▸ **Problem to work on**:
Which of the lines below include "document"? Each one should be copied out.

▸ **Given entries**:
Content starts

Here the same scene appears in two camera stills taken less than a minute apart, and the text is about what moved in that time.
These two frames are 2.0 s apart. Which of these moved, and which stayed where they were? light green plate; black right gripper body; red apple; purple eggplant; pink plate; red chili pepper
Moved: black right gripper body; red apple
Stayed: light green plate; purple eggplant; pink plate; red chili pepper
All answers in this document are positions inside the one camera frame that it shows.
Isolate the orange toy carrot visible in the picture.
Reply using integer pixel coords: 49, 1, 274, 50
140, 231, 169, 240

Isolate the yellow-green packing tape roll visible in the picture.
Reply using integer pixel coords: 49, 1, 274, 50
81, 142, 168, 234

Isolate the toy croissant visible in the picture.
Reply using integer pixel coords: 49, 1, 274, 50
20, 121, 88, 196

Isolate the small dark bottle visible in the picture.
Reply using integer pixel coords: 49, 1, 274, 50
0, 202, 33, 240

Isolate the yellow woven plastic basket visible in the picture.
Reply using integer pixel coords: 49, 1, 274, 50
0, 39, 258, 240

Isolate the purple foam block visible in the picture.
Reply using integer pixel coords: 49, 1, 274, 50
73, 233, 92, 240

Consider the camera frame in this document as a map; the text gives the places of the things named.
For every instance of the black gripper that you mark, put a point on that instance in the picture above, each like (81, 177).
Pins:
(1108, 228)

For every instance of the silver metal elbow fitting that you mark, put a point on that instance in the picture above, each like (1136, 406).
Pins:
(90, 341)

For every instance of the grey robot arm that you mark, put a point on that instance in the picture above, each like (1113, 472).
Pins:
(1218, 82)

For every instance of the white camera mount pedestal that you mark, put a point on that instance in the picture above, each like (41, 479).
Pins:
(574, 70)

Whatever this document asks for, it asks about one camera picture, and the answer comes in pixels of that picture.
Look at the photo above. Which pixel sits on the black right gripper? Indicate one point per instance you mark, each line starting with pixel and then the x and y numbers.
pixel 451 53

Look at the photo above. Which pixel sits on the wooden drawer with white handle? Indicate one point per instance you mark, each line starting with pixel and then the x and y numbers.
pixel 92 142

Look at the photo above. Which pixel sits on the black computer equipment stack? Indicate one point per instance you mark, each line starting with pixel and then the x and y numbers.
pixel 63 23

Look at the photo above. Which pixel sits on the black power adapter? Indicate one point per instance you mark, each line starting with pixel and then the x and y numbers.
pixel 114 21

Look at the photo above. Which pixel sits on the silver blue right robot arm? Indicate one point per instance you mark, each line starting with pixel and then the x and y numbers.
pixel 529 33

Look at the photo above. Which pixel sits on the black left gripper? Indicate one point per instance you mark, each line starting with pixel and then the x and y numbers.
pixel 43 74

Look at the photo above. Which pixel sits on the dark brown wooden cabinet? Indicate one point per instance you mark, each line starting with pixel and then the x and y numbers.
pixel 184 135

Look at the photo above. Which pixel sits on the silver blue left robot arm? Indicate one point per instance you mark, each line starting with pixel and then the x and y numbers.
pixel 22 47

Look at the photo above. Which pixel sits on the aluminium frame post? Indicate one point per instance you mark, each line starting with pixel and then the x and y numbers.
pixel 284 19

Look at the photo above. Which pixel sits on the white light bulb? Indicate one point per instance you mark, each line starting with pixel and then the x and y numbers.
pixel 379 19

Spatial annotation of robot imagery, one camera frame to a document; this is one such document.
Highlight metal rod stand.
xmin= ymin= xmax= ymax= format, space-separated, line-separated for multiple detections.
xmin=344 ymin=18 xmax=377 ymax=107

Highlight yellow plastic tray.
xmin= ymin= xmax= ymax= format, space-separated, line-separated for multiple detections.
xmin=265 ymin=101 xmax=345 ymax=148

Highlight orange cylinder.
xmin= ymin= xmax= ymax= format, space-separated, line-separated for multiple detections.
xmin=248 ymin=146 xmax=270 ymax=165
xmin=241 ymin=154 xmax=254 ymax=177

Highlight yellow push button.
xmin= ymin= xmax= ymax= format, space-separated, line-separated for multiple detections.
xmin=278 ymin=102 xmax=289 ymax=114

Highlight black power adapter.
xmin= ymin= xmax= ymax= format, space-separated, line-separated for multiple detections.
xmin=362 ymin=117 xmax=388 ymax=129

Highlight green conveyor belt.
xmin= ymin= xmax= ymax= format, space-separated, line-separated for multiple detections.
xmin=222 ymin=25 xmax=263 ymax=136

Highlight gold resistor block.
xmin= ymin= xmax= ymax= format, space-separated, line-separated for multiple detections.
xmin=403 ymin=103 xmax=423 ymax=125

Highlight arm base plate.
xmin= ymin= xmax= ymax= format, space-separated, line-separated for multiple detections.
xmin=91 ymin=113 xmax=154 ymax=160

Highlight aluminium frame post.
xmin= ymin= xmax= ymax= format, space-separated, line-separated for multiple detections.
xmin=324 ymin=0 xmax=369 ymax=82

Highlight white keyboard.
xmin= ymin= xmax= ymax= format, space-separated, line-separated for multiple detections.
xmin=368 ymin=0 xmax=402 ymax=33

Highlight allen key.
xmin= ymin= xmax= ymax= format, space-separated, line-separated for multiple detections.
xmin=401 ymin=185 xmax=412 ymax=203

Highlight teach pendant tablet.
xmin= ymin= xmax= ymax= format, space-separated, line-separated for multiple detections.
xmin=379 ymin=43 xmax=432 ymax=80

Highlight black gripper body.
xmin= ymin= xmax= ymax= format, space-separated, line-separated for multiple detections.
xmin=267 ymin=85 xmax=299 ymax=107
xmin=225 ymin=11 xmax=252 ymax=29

Content ends

▸ **Answer for this exercise**:
All answers in this document are positions inside the one camera frame that it shows.
Consider the camera frame in this document as a map; the text gives the places of the things named.
Whatever this document asks for, it asks about one camera picture, and the answer comes in pixels of that picture.
Spatial annotation of robot imagery, one camera frame to a document; this is one such document.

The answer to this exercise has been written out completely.